A partir da meia-noite deste domingo (16) entra em vigor uma reposição  da tarifa de transporte coletivo urbano de Cachoeira do Sul, que passará para R$ 3,60 e R$ 1,80 a passagem escolar. Como a tarifa hoje é R$ 3,30, o reajuste foi de 9,09%. A decisão foi tomada após um encontro entre o prefeito Sergio Ghignatti, os conselheiros do Conturb e o os representantes da TNSG, Waldir Souza e Rogério Germano. O prefeito disse que vai analisar novos valores em 90 dias.

O presidente da Cacisc, Fábio Silva, relator da proposta, disse que estudou os dados apresentados para entender a origem de cada um e chegar a uma decisão justa, que gerasse o menor impacto à população e aos empresários. No seu entendimento, dois pontos das informações entraram em discordância. “Um deles foi o índice utilizado para a manutenção dos veículos, classificado em mínimo, médio e máximo”, afirmou, acrescentando que enquanto a empresa utilizou o máximo, a Prefeitura utilizou o médio.

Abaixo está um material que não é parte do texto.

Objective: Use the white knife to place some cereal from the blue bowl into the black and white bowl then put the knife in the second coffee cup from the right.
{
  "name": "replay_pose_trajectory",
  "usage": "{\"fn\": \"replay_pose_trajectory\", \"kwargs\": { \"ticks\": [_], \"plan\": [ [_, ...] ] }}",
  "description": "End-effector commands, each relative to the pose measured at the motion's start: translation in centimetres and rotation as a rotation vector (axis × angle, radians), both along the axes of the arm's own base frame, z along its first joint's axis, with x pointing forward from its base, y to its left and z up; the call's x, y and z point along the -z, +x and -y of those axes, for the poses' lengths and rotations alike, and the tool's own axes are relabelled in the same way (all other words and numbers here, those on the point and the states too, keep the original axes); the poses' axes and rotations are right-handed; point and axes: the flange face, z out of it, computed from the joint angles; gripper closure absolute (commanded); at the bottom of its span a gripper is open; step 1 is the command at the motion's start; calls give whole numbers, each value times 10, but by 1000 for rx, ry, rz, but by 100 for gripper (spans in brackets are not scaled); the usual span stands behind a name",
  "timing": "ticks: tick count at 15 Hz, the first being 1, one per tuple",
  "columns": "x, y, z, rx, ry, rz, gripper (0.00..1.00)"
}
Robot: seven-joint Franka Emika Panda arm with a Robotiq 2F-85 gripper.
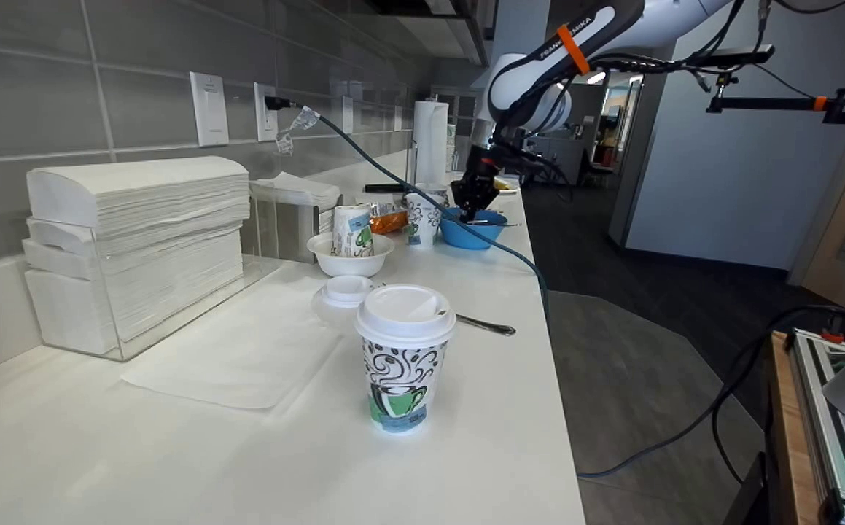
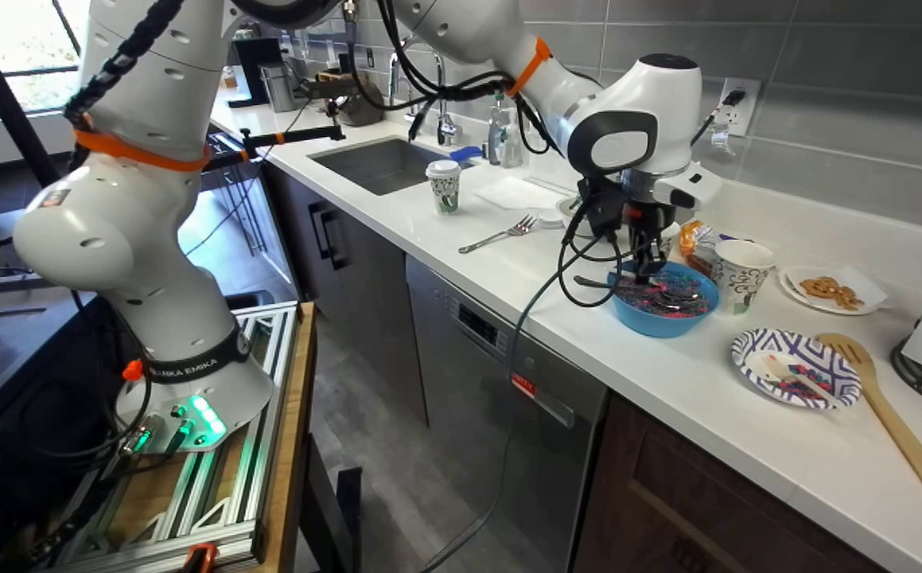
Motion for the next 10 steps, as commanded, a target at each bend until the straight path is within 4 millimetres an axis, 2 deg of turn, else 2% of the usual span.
{"fn": "replay_pose_trajectory", "kwargs": {
  "ticks": [1, 10],
  "plan": [
    [-2, -8, 0, -12, -13, 31, 97],
    [-9, -18, -1, -25, -26, 76, 97]
  ]
}}
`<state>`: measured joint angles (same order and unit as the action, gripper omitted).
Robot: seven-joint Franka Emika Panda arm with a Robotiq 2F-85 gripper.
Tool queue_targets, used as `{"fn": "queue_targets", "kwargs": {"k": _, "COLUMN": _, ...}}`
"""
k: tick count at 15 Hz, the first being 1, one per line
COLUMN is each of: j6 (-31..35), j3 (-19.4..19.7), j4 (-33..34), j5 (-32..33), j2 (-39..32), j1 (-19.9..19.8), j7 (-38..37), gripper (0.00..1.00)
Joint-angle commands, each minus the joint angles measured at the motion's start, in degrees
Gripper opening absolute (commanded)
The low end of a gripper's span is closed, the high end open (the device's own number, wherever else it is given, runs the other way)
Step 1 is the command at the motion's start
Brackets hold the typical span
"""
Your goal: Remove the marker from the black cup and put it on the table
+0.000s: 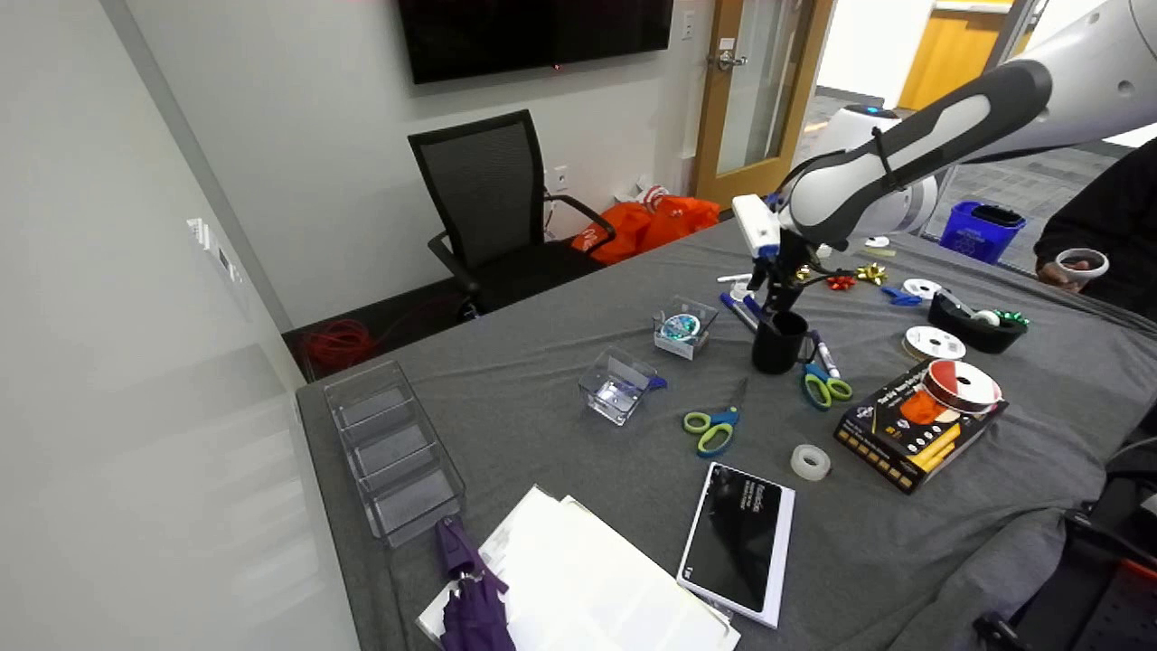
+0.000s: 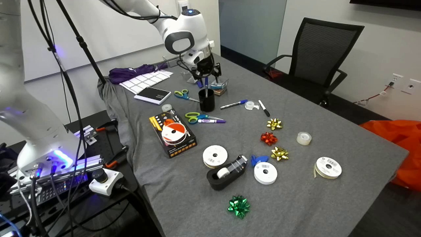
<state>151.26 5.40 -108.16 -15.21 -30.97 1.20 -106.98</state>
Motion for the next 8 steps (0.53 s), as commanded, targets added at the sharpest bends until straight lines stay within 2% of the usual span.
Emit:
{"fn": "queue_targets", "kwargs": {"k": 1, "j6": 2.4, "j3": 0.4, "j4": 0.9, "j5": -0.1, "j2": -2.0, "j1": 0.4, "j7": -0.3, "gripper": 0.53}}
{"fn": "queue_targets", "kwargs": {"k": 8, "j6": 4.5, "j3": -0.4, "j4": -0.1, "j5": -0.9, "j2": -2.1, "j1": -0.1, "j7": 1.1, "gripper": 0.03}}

Para Fábio, outro ponto de discordância foi o valor do diesel. A Prefeitura utilizou o valor de R$ 3,10 enquanto a TNSG usou o valor de R$ 3,35. Assim, a sua sugestão foi de que o valor da passagem deveria passar para R$ 3,69, enquanto a Prefeitura sugeriu R$ 3,52 e a TNSG pediu R$ 3,74.

ATENÇÃO

Já o representante da Associação dos Contabilistas, Roberto Drews, sugeriu o valor de R$ 3,60 para a passagem, proposta aprovada por Fábio Silva (Cacisc), Luis Aníbal Machado (Sindicato dos Trabalhadores do Transporte Rodoviários e presidente do Conturb) e Vitor Baisch (Sincasul). A sugestão foi aprovada pelo prefeito Ghignatti que também concordou com a proposta de estudar novos valores em 90 dias.

O QUE DIZ A EMPRESA

Os representantes da TNSG, Waldir Souza e Rogério Germano, afirmam que já trabalham no vermelho há dois anos. “Queremos que os nossos custos sejam cobertos para podermos reinvestir. Nossa tarifa está defasada”, reclamou Waldir.

Para embasar o pedido de reajuste para R$ 3,74, os empresários afirmaram que gastam muito mais do que o valor máximo previsto para a manutenção dos veículos, alegando as más condições das ruas da cidade. “O prefeito deveria se deter na análise técnica para atender nosso pedido”, revelou Waldir Souza.